• **WHAT IS REQUIRED**
All the data below should be printed again without a single difference.
== Segment start ==
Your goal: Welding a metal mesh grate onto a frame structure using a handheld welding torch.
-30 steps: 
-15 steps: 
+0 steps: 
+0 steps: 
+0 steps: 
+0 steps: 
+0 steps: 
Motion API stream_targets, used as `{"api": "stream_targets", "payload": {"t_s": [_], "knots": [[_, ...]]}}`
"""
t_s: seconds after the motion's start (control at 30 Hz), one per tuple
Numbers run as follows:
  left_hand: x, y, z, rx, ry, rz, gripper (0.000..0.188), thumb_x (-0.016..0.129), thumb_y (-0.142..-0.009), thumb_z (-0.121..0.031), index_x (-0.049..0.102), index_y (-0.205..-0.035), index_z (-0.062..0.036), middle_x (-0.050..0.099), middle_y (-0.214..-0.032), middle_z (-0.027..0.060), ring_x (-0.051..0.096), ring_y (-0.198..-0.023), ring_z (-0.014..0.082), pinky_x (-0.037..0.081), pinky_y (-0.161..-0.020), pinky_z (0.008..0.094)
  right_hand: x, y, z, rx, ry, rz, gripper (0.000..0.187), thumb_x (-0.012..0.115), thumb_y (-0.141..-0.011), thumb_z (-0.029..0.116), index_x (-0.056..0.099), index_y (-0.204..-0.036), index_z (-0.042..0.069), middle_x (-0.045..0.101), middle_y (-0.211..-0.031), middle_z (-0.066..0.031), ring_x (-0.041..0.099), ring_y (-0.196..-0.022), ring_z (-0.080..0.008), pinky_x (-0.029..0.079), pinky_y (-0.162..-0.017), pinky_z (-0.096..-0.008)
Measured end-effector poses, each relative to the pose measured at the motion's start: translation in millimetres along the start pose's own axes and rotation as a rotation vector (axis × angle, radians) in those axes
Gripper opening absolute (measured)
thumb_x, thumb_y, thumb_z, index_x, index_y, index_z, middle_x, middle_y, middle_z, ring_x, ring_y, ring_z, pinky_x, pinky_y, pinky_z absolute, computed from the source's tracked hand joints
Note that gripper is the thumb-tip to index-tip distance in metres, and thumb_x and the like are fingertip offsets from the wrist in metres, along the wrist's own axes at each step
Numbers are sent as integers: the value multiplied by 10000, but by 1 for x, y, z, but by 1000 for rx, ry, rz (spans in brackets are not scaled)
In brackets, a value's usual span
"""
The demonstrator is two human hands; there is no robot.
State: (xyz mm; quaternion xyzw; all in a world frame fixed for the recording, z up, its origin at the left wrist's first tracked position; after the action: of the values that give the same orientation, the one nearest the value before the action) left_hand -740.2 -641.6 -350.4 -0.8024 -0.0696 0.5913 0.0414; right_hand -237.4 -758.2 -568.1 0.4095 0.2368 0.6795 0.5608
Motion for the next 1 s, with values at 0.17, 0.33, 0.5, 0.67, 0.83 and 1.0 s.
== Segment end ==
• **OUTPUT OF THE TASK**
Your goal: Welding a metal mesh grate onto a frame structure using a handheld welding torch.
-30 steps: 
-15 steps: 
+0 steps: 
+0 steps: 
+0 steps: 
+0 steps: 
+0 steps: 
Motion API stream_targets, used as `{"api": "stream_targets", "payload": {"t_s": [_], "knots": [[_, ...]]}}`
"""
t_s: seconds after the motion's start (control at 30 Hz), one per tuple
Numbers run as follows:
  left_hand: x, y, z, rx, ry, rz, gripper (0.000..0.188), thumb_x (-0.016..0.129), thumb_y (-0.142..-0.009), thumb_z (-0.121..0.031), index_x (-0.049..0.102), index_y (-0.205..-0.035), index_z (-0.062..0.036), middle_x (-0.050..0.099), middle_y (-0.214..-0.032), middle_z (-0.027..0.060), ring_x (-0.051..0.096), ring_y (-0.198..-0.023), ring_z (-0.014..0.082), pinky_x (-0.037..0.081), pinky_y (-0.161..-0.020), pinky_z (0.008..0.094)
  right_hand: x, y, z, rx, ry, rz, gripper (0.000..0.187), thumb_x (-0.012..0.115), thumb_y (-0.141..-0.011), thumb_z (-0.029..0.116), index_x (-0.056..0.099), index_y (-0.204..-0.036), index_z (-0.042..0.069), middle_x (-0.045..0.101), middle_y (-0.211..-0.031), middle_z (-0.066..0.031), ring_x (-0.041..0.099), ring_y (-0.196..-0.022), ring_z (-0.080..0.008), pinky_x (-0.029..0.079), pinky_y (-0.162..-0.017), pinky_z (-0.096..-0.008)
Measured end-effector poses, each relative to the pose measured at the motion's start: translation in millimetres along the start pose's own axes and rotation as a rotation vector (axis × angle, radians) in those axes
Gripper opening absolute (measured)
thumb_x, thumb_y, thumb_z, index_x, index_y, index_z, middle_x, middle_y, middle_z, ring_x, ring_y, ring_z, pinky_x, pinky_y, pinky_z absolute, computed from the source's tracked hand joints
Note that gripper is the thumb-tip to index-tip distance in metres, and thumb_x and the like are fingertip offsets from the wrist in metres, along the wrist's own axes at each step
Numbers are sent as integers: the value multiplied by 10000, but by 1 for x, y, z, but by 1000 for rx, ry, rz (spans in brackets are not scaled)
In brackets, a value's usual span
"""
The demonstrator is two human hands; there is no robot.
State: (xyz mm; quaternion xyzw; all in a world frame fixed for the recording, z up, its origin at the left wrist's first tracked position; after the action: of the values that give the same orientation, the one nearest the value before the action) left_hand -740.2 -641.6 -350.4 -0.8024 -0.0696 0.5913 0.0414; right_hand -237.4 -758.2 -568.1 0.4095 0.2368 0.6795 0.5608
Motion for the next 1 s, with values at 0.17, 0.33, 0.5, 0.67, 0.83 and 1.0 s.

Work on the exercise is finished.